• Instructions for the task
Take every line containing "rack" from the material and copy it.
╔══
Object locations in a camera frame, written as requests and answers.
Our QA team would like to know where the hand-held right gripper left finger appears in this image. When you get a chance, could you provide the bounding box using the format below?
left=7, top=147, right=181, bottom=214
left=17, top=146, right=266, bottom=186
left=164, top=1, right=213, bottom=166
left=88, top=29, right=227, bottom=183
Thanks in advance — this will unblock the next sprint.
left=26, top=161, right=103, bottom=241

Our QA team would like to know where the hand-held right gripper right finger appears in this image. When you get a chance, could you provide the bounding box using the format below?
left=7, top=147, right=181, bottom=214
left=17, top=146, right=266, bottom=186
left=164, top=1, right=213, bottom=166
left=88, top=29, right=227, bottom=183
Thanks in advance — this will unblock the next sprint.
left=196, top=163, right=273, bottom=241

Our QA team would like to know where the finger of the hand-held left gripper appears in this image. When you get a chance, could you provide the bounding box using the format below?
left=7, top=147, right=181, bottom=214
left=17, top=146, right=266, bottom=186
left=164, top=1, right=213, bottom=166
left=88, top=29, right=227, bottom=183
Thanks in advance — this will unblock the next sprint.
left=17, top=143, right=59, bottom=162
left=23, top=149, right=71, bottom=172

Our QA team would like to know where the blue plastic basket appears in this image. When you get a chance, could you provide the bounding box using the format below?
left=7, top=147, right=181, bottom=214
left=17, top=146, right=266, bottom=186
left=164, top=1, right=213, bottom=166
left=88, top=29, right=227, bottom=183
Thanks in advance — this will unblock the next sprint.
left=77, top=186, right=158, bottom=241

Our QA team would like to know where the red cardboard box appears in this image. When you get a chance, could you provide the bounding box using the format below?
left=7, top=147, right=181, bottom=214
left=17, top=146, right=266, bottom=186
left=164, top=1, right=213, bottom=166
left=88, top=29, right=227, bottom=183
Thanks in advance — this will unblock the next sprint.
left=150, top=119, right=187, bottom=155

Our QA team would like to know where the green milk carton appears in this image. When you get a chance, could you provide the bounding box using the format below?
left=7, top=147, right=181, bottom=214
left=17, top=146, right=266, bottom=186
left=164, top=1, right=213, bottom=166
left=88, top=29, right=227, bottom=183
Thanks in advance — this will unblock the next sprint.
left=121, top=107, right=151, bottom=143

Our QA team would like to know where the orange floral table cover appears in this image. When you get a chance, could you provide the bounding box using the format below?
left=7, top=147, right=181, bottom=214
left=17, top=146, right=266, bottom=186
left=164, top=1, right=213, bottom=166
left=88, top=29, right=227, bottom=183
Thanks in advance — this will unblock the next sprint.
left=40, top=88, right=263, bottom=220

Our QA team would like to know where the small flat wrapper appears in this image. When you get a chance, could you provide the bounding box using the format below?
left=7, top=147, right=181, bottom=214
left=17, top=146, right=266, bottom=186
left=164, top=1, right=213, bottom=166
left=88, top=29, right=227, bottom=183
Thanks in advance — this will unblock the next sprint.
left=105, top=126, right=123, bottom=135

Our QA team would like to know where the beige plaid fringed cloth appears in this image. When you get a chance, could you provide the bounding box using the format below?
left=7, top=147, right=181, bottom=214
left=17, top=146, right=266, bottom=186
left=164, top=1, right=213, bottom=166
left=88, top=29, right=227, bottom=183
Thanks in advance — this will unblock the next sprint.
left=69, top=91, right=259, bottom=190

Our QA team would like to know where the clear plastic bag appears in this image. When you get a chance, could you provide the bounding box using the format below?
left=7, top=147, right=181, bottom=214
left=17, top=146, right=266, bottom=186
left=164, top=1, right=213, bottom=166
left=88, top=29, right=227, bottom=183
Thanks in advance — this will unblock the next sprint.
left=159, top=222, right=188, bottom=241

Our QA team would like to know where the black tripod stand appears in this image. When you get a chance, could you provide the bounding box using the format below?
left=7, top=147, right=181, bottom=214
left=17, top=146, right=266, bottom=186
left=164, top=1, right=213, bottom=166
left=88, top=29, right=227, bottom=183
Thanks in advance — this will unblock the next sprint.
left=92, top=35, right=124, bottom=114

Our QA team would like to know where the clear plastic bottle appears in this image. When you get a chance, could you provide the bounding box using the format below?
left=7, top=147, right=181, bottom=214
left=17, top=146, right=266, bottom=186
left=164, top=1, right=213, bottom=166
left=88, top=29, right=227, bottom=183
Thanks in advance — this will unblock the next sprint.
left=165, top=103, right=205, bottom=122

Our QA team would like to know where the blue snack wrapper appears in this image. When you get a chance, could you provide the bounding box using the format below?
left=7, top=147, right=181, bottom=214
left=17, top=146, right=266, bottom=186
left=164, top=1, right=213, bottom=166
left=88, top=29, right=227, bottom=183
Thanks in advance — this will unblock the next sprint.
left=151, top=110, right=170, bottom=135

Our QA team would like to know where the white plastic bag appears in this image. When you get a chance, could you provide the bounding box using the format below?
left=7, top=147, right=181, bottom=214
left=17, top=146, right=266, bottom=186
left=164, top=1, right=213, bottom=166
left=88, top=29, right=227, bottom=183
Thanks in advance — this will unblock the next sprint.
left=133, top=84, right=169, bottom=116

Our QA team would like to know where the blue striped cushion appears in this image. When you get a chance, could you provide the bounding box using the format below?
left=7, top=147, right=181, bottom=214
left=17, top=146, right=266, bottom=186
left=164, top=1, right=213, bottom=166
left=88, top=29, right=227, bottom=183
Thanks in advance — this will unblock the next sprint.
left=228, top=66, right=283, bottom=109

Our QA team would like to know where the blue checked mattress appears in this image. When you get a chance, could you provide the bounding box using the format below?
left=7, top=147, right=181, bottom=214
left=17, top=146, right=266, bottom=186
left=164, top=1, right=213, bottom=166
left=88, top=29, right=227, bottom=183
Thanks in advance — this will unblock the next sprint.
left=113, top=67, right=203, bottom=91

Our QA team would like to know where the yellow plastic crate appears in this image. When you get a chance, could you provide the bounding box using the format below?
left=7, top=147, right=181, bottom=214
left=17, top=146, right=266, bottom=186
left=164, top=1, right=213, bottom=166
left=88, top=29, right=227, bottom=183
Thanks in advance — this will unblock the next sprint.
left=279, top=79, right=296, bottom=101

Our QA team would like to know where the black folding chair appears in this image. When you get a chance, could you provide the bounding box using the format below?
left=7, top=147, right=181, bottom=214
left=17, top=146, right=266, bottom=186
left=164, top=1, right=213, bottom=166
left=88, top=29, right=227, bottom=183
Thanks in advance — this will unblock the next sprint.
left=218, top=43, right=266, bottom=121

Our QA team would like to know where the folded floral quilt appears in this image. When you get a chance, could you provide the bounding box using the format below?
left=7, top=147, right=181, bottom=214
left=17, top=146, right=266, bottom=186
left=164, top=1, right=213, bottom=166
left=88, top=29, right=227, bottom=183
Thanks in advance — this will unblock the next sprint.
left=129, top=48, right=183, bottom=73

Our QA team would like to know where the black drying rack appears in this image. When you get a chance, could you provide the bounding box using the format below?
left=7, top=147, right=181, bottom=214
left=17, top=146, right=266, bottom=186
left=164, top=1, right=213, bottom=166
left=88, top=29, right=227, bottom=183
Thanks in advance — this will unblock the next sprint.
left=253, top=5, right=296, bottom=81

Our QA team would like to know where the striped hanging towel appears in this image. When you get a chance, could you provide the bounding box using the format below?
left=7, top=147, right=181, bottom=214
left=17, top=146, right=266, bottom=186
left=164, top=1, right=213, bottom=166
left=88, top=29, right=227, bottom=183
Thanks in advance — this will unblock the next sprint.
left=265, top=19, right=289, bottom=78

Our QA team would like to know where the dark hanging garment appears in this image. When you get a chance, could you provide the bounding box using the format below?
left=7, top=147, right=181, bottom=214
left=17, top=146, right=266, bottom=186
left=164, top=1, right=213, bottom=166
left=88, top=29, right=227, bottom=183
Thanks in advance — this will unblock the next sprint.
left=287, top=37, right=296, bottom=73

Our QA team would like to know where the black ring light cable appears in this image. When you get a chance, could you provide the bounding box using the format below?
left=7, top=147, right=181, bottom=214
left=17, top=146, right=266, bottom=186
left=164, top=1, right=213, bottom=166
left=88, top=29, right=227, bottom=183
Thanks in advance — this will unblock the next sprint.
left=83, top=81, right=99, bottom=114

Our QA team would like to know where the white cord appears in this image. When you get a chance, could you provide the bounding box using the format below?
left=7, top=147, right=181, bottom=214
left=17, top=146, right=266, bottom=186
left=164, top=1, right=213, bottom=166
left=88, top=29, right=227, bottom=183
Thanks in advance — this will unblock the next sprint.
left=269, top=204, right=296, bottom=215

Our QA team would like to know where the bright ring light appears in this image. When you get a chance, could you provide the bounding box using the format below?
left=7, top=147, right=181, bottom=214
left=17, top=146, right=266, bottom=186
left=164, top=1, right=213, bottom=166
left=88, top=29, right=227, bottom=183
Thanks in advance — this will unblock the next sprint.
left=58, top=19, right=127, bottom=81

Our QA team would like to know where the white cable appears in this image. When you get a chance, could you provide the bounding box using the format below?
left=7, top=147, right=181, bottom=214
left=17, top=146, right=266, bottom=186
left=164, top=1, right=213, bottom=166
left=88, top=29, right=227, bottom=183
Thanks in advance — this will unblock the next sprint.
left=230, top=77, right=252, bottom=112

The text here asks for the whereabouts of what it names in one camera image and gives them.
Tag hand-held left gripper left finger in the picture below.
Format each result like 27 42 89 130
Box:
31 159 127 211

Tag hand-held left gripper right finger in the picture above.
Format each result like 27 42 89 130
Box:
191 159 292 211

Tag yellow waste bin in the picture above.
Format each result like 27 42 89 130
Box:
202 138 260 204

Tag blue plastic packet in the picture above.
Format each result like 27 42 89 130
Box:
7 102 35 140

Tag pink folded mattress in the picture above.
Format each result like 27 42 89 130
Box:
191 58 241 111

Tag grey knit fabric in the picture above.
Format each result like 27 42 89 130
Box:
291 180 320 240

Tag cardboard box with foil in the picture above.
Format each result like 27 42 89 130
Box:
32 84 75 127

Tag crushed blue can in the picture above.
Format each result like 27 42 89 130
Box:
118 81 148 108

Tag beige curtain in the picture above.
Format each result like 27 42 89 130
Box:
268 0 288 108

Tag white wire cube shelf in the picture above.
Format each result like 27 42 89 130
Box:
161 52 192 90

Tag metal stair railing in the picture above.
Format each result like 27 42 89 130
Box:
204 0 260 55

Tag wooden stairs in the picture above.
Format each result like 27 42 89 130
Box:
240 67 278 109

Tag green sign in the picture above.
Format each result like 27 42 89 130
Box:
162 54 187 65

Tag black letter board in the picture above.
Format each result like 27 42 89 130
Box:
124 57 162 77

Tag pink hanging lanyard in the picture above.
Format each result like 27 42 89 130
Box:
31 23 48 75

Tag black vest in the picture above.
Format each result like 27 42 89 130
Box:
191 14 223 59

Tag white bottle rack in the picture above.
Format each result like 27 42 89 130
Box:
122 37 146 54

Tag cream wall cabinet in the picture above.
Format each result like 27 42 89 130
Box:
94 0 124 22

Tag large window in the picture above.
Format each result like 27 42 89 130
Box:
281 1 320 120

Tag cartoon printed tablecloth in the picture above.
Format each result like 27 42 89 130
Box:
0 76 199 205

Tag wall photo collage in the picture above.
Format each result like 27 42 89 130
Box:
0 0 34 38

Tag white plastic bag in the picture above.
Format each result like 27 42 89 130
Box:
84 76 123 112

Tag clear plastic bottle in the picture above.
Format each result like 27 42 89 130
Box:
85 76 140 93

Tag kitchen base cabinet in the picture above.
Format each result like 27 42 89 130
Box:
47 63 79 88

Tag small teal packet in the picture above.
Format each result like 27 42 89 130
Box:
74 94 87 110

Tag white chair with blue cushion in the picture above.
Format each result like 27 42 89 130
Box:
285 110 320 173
╚══
• Answer for this exercise
Our QA team would like to know where the black drying rack appears in this image. When you get a chance, could you provide the bounding box using the format below?
Tag white bottle rack in the picture above.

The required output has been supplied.